Etter’s language is grippingly poetic. She commands a daring story structure, even interspersing bulleted lists into the narrative that reveal the origin of the verb to kiss, or the nature of an octopus’s three hearts. In a series of Visions, Etter is further able to experiment within the surrealist space where her writing shines—even in an alternate universe, we find familiar pain, more poignant and recognizable against a backdrop of dystopia. Cassie imagines a shop where she can purchase a boyfriend, but when she can only afford half of the payment, she must choose between the top and bottom halves of the man’s body. Later, she imagines a shop that can zap jealousy out of her body.
Etter’s experimental form is rich, and The Book of X is most gripping in its depiction of the fraught relationships between its female characters. In spite of the protruding knot on her abdomen, Cassie’s mother is hellbent on pursuing conventional beauty standards. As an adolescent, Cassie is forced to follow a weight-loss diet in which all of her food—even her birthday cake—is made of rocks. “The dirt and meat particles have calories that burn fat in them. I read about it in a magazine,” her mom says.

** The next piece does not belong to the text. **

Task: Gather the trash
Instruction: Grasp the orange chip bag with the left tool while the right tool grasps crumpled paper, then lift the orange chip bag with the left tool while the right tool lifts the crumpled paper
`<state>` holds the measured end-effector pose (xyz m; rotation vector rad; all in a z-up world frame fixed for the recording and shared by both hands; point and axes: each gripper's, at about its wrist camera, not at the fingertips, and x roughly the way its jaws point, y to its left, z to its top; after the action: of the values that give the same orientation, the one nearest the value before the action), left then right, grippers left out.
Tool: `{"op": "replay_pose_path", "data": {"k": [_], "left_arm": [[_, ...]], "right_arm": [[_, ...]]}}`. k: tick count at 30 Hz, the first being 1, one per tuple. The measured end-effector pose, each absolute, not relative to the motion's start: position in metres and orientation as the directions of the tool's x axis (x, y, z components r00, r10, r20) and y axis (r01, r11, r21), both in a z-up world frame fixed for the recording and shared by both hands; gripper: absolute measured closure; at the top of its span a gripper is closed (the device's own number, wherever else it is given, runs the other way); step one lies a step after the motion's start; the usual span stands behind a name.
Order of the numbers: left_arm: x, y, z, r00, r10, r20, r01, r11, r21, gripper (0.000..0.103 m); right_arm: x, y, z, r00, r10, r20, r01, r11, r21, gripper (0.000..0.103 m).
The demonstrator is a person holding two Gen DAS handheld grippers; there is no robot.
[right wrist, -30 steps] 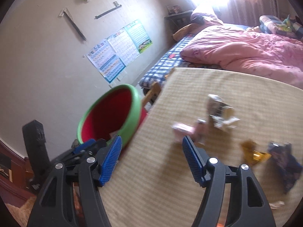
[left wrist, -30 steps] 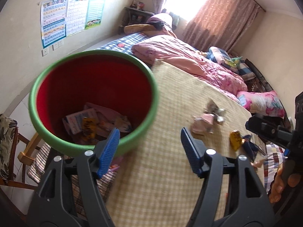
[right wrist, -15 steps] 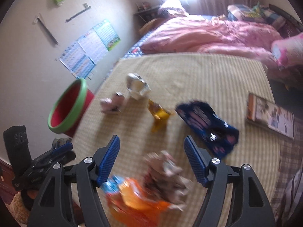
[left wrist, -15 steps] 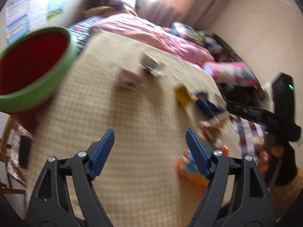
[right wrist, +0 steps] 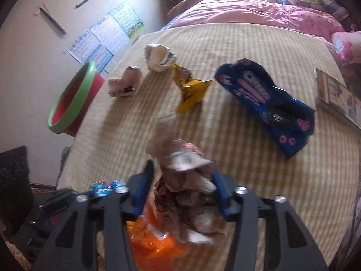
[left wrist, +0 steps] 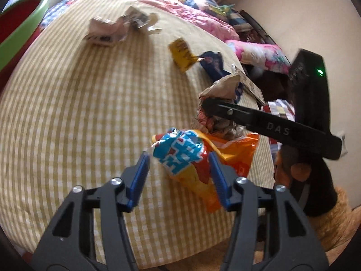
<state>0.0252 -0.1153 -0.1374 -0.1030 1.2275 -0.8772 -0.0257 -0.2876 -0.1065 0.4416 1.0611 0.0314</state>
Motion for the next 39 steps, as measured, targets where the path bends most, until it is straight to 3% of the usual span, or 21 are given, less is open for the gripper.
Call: {"op": "replay_pose_path", "data": {"k": [4, 10, 11, 13, 14, 16, 22, 28, 29, 31, 32, 36, 39], "left_arm": [[0.036, -0.097, -0.131, 0.123, -0.624, -0.771, 0.493, 0.713, -0.498, 0.063], [0.067, -0.062, -0.114, 0.294, -0.529, -0.796, 0.432, 0.816, -0.383, 0.065], [0.070, -0.058, -0.111, 0.308, -0.524, -0.794, 0.422, 0.823, -0.380, 0.064], [0.073, -0.049, -0.108, 0.336, -0.515, -0.789, 0.403, 0.835, -0.374, 0.048], [0.074, -0.045, -0.107, 0.342, -0.515, -0.786, 0.399, 0.837, -0.375, 0.046], [0.071, -0.042, -0.107, 0.340, -0.525, -0.780, 0.391, 0.833, -0.391, 0.041], [0.063, -0.047, -0.119, 0.290, -0.538, -0.791, 0.395, 0.820, -0.414, 0.038], [0.054, -0.052, -0.131, 0.256, -0.541, -0.801, 0.387, 0.817, -0.428, 0.038], [0.053, -0.053, -0.132, 0.255, -0.543, -0.800, 0.387, 0.815, -0.431, 0.040], [0.052, -0.053, -0.132, 0.258, -0.543, -0.799, 0.387, 0.816, -0.430, 0.052], [0.051, -0.052, -0.132, 0.259, -0.544, -0.798, 0.386, 0.816, -0.430, 0.061], [0.048, -0.045, -0.126, 0.288, -0.545, -0.787, 0.383, 0.819, -0.427, 0.075], [0.050, -0.037, -0.117, 0.327, -0.540, -0.776, 0.380, 0.826, -0.415, 0.078]], "right_arm": [[-0.016, -0.278, -0.096, 0.527, 0.260, -0.810, 0.154, 0.907, 0.391, 0.065], [0.000, -0.254, -0.088, 0.538, 0.297, -0.789, 0.092, 0.909, 0.406, 0.065], [0.001, -0.251, -0.089, 0.534, 0.303, -0.789, 0.085, 0.910, 0.407, 0.064], [0.002, -0.247, -0.091, 0.529, 0.310, -0.790, 0.079, 0.909, 0.409, 0.064], [0.002, -0.246, -0.091, 0.529, 0.311, -0.790, 0.078, 0.909, 0.410, 0.063], [0.004, -0.246, -0.092, 0.529, 0.307, -0.791, 0.085, 0.908, 0.409, 0.052], [0.002, -0.249, -0.092, 0.541, 0.284, -0.791, 0.110, 0.909, 0.402, 0.044], [0.000, -0.248, -0.100, 0.533, 0.268, -0.802, 0.132, 0.910, 0.392, 0.045], [0.000, -0.247, -0.101, 0.536, 0.265, -0.802, 0.135, 0.911, 0.391, 0.046], [-0.003, -0.247, -0.098, 0.554, 0.246, -0.796, 0.140, 0.915, 0.380, 0.063], [-0.003, -0.246, -0.097, 0.557, 0.243, -0.794, 0.139, 0.915, 0.378, 0.065], [-0.005, -0.244, -0.088, 0.583, 0.254, -0.772, 0.124, 0.911, 0.393, 0.069], [-0.005, -0.241, -0.081, 0.596, 0.270, -0.756, 0.108, 0.906, 0.409, 0.070]]}}
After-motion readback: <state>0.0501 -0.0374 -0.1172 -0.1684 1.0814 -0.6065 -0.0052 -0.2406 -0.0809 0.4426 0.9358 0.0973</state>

Cassie finds a news article about her family that describes the deformity’s impact as “largely emotional, rather than physical.” What troubles the women of Cassie’s family so acutely is not the presence of the knot itself, but rather, the shame that they are conditioned to harbor towards their own bodies. As her mother continues to enable such self-hatred—she forces Cassie to stand naked in front of a mirror and point out where she can become slimmer—Cassie dreams she is the queen of cake in one of her Visions. “There are cakes everywhere and no one can stop me, not my mother, not my father,” Cassie imagines. “I can eat another and another and another and no one can stop me.”

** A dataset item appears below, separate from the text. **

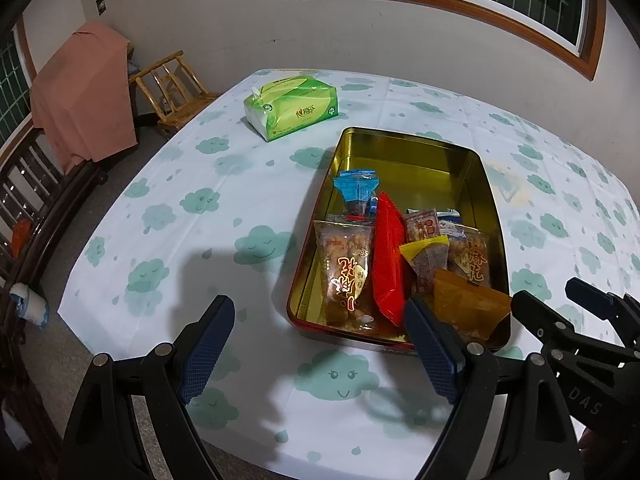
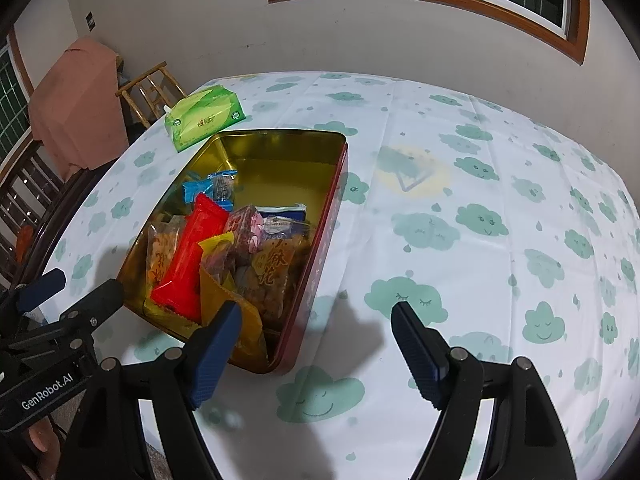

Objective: Organize snacks

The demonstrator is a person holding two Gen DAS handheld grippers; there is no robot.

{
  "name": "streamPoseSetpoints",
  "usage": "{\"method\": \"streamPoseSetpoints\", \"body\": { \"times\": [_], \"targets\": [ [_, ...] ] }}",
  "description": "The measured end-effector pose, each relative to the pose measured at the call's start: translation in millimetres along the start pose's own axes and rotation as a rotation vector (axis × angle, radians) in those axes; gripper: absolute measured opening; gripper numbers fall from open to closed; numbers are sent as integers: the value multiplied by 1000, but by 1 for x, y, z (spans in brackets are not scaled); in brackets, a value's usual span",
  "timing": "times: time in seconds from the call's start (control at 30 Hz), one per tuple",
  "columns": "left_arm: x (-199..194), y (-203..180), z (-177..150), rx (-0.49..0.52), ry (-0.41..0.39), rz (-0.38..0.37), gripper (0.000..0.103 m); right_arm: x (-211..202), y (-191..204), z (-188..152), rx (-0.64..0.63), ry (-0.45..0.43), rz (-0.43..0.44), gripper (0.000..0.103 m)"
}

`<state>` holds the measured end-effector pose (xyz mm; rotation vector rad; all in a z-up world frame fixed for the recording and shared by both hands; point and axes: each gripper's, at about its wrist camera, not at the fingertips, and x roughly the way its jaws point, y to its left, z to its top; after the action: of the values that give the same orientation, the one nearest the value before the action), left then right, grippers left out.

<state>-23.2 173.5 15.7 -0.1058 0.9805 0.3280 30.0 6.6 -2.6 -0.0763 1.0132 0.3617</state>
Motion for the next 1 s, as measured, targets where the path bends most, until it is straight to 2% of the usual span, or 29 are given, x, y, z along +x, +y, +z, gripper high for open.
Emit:
{"method": "streamPoseSetpoints", "body": {
  "times": [1.0],
  "targets": [
    [-3, 0, 0, -8, -6, -4, 86, 4, 9, -3, -33, 16, -4, 79]
  ]
}}
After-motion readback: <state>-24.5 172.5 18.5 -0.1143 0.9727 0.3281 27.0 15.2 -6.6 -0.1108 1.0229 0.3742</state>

Cassie’s best friend Sophia, like her mother, is well-meaning, yet never a proper source of solace. She asks to see the knot, only to balk at the protrusion. In turn, Cassie tapes magazine cut-outs of flat-stomached women in her closet, until the walls are covered with these figures. She calls them “The Sophias,” or “the girls a boy would like to touch.”
After many failed attempts to remove her knot via experimental injections, it seems that Cassie’s condition is truly permanent. But, the flat-stomached future of her dreams emerges—or, a version of it does. She eventually finds a doctor in the city who can surgically remove her knot. But even as she is severed from the physical abnormality that has defined her otherness, the psychological scars of the knot remain, “a life of pain pressing sharp against me whether I was knotted or changed.”
What is the titular X we seek to discover in Etter’s debut novel? It’s the X-shape of Cassie’s knot, the X that marks the spot on the map of the meat quarry, the X chromosome where her deformity lies. X also appears in the form of Cassie’s last name, which makes the three knotted women seem alien: Eleanor X, Deborah X, Cassandra X. Even after Cassie manages to remove her knot, she still suffers the reality that is womanhood: to suffer through any and all pain to achieve an arbitrary standard of beauty, and to continue to face ridicule even if this standard is achieved.
Despite her impossible, knotted condition, Cassandra X is an everywoman. The X operates best as a fill-in-the-blank—her family name could be our family name. Any of us could be Cassie—knotted or unknotted—a woman who is drafted against her will into a life-long war against the public opinion of her body. The Book of X is the book of us: women who have cried in shopping mall dressing rooms, who have been taught to subsist on Diet Coke and low-sodium chicken broth, who have learned from our mothers how to best hide the truth of our bodies.
As we witness Cassie’s death in the final pages of The Book of X, we watch a version of ourselves die, too.